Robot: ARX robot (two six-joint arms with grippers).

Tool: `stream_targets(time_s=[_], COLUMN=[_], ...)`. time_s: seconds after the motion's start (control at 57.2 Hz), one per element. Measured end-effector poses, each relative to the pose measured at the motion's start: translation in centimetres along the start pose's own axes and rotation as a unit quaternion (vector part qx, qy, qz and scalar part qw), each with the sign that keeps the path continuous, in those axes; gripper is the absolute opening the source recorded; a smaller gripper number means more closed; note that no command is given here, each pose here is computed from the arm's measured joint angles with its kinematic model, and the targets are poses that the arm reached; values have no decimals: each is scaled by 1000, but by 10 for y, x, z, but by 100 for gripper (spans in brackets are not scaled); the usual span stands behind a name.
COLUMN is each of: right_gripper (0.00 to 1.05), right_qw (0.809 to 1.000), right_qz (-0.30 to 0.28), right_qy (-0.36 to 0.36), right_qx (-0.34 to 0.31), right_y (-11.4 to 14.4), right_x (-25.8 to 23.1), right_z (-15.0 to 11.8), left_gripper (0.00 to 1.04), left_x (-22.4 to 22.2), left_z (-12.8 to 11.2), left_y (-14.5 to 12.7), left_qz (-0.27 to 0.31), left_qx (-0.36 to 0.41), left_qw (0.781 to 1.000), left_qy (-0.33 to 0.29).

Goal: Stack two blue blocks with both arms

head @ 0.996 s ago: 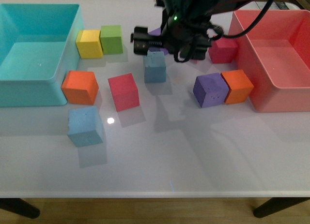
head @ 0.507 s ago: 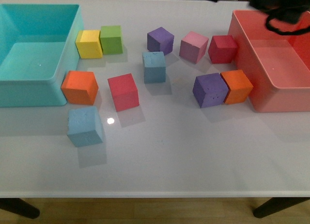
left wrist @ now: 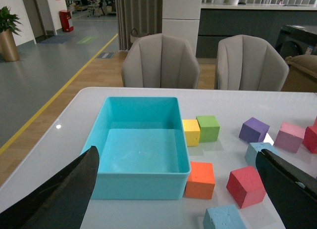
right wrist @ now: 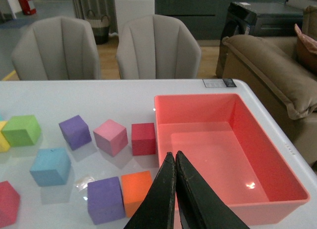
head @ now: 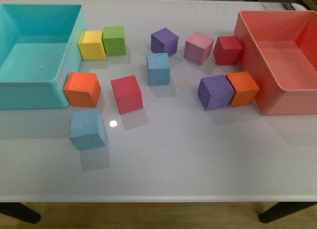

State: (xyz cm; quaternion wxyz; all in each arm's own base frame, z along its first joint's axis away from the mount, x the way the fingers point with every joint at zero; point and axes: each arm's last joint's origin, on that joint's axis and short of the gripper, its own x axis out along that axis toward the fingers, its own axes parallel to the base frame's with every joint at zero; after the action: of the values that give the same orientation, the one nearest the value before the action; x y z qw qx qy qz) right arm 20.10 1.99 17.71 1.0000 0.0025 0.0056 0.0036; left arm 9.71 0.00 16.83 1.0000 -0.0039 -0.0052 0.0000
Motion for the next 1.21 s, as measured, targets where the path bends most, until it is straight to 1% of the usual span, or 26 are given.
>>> stream_targets(time_s=[0.192,0.262,0.35,1.206], right_gripper=[2,2,2,2], right_qw=[1000,1000,1000,1000], right_qz=[-4,7,-3,-3], right_qy=[2,-5,5,-17], right_qx=[-1,0,0,-1], right_y=[-8,-13,-19,-19], right_x=[-22,-28,-36,-79], right_z=[-6,-11,-17,-4], left_gripper=[96,96,96,96], left_x=[0,0,0,0], left_z=[0,0,0,0], left_y=[0,0,0,0], left_qz=[0,0,0,0], left_qx=[0,0,0,0], left_qw=[1000,1000,1000,1000], left_qy=[0,0,0,0])
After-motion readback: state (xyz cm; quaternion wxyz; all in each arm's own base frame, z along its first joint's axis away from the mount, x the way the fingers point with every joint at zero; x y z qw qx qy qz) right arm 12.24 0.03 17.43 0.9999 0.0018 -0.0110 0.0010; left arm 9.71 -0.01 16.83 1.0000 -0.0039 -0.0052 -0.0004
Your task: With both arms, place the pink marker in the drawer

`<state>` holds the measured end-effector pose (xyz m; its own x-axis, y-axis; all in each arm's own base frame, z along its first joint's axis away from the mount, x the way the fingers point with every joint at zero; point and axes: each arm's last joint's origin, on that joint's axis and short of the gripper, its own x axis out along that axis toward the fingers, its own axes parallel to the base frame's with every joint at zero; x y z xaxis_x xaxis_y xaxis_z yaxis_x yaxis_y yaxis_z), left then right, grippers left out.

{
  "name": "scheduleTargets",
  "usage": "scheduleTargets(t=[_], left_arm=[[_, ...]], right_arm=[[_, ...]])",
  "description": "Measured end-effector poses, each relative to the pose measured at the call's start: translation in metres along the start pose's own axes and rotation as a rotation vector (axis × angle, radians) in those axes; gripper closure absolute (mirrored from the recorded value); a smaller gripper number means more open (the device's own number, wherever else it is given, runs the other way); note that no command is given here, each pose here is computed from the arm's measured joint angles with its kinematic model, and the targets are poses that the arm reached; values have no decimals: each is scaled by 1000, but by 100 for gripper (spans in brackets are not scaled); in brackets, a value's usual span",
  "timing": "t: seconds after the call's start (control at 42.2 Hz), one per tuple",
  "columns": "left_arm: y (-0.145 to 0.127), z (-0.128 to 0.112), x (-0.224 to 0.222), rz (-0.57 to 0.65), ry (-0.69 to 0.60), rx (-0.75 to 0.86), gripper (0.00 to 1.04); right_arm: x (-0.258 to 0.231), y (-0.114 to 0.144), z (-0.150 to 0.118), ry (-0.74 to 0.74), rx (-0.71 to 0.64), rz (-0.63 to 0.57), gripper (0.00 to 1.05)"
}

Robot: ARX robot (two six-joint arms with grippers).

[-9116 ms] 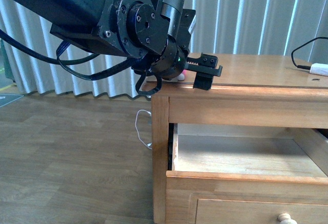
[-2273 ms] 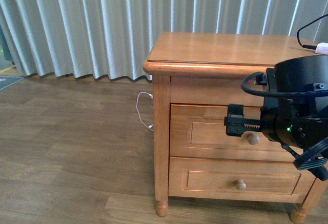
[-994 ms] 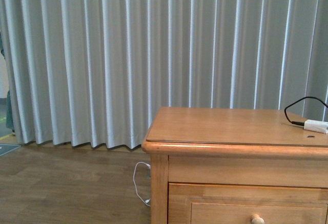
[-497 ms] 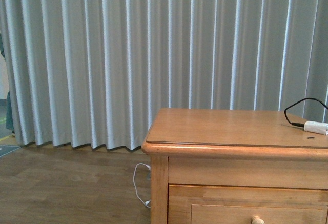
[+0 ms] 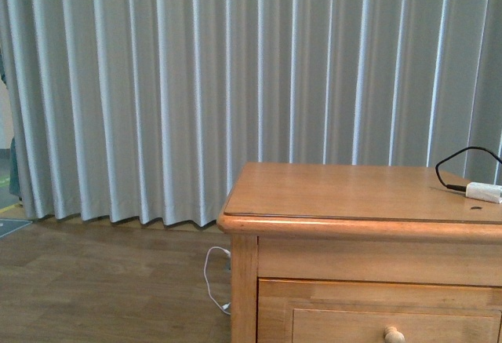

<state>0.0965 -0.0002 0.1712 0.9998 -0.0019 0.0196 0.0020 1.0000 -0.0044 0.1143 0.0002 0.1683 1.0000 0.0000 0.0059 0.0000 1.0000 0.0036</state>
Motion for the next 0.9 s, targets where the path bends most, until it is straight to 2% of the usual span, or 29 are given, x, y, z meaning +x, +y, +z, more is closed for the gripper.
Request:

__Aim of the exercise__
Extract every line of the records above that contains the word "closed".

__Solution for this task__
Tool: `stream_targets(time_s=[_], COLUMN=[_], ...)`. time_s: seconds after the motion's start (control at 57.2 Hz), one per element. Measured end-effector poses, each relative to the pose measured at the motion's start: translation in centimetres along the start pose's own axes and rotation as a unit quaternion (vector part qx, qy, qz and scalar part qw), each with the sign that keeps the path continuous, in those axes; gripper is the absolute opening the source recorded; a smaller gripper number means more closed; note that no command is given here, each pose here is computed from the arm's measured joint angles with its kinematic model, and the targets are poses that the arm reached; values have no decimals: each is scaled by 1000, but by 10 for y, x, z, but by 100 for gripper (spans in brackets are not scaled); the usual span stands behind a name.
Motion for the next 0.9 s, targets where the path bends most, until it is straight to 2% of the usual span, or 29 are given, x, y, z meaning +x, +y, +z, more is closed for the gripper.

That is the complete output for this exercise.